What is expected: How many lines below include the word "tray"? State that number and nothing else.
-- Source data follows --
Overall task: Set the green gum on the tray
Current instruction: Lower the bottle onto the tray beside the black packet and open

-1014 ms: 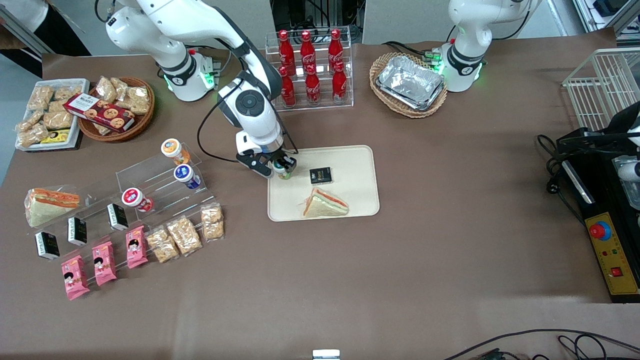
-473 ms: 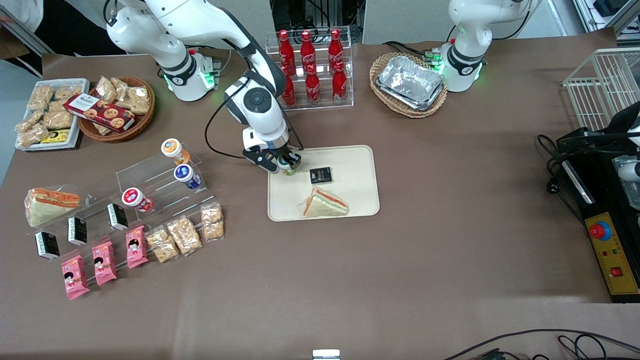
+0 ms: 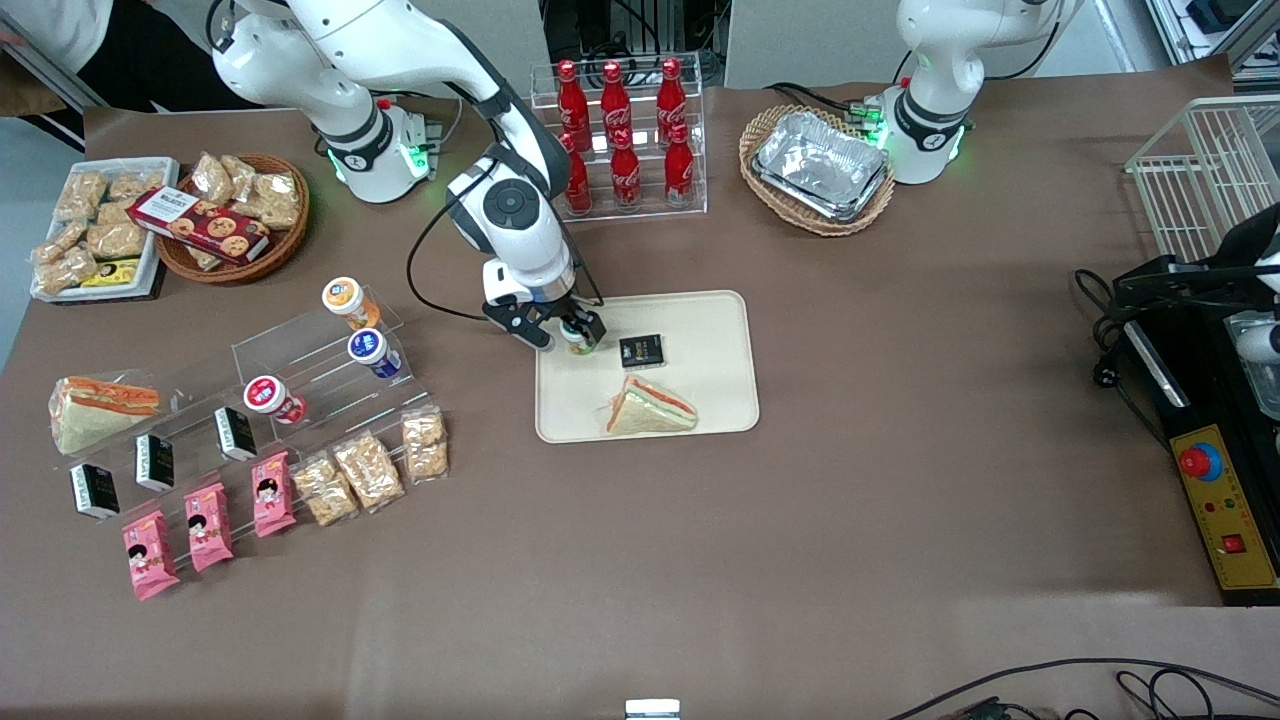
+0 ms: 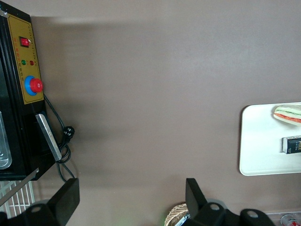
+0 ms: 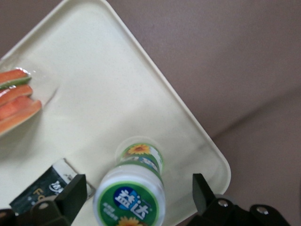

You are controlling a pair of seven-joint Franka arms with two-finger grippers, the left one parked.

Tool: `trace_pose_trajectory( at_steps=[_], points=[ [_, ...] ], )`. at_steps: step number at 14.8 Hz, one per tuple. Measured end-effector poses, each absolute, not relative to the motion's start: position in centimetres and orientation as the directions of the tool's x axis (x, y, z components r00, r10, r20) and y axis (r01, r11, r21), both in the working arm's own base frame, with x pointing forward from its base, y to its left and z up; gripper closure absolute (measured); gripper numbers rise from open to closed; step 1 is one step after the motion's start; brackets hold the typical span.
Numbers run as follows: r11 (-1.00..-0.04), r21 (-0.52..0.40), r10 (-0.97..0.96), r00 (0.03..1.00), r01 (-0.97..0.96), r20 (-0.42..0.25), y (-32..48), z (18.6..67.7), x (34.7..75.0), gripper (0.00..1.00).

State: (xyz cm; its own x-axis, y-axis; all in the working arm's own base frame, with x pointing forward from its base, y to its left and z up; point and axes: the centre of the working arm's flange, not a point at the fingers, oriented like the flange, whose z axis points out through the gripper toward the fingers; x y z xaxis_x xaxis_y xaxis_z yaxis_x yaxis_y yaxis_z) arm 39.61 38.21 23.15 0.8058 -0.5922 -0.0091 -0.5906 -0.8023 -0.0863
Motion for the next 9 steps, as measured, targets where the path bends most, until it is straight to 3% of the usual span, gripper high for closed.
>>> trace_pose_trajectory(
  at_steps=[5, 9],
  points=[
    [-0.814, -0.105, -0.574, 0.819, -0.571, -0.004, 38.0, 26.5, 41.0, 0.0],
    [-0.858, -0.082, -0.509, 0.861, -0.508, -0.012, 37.0, 34.1, 43.4, 0.0]
  ],
)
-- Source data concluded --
Response: 2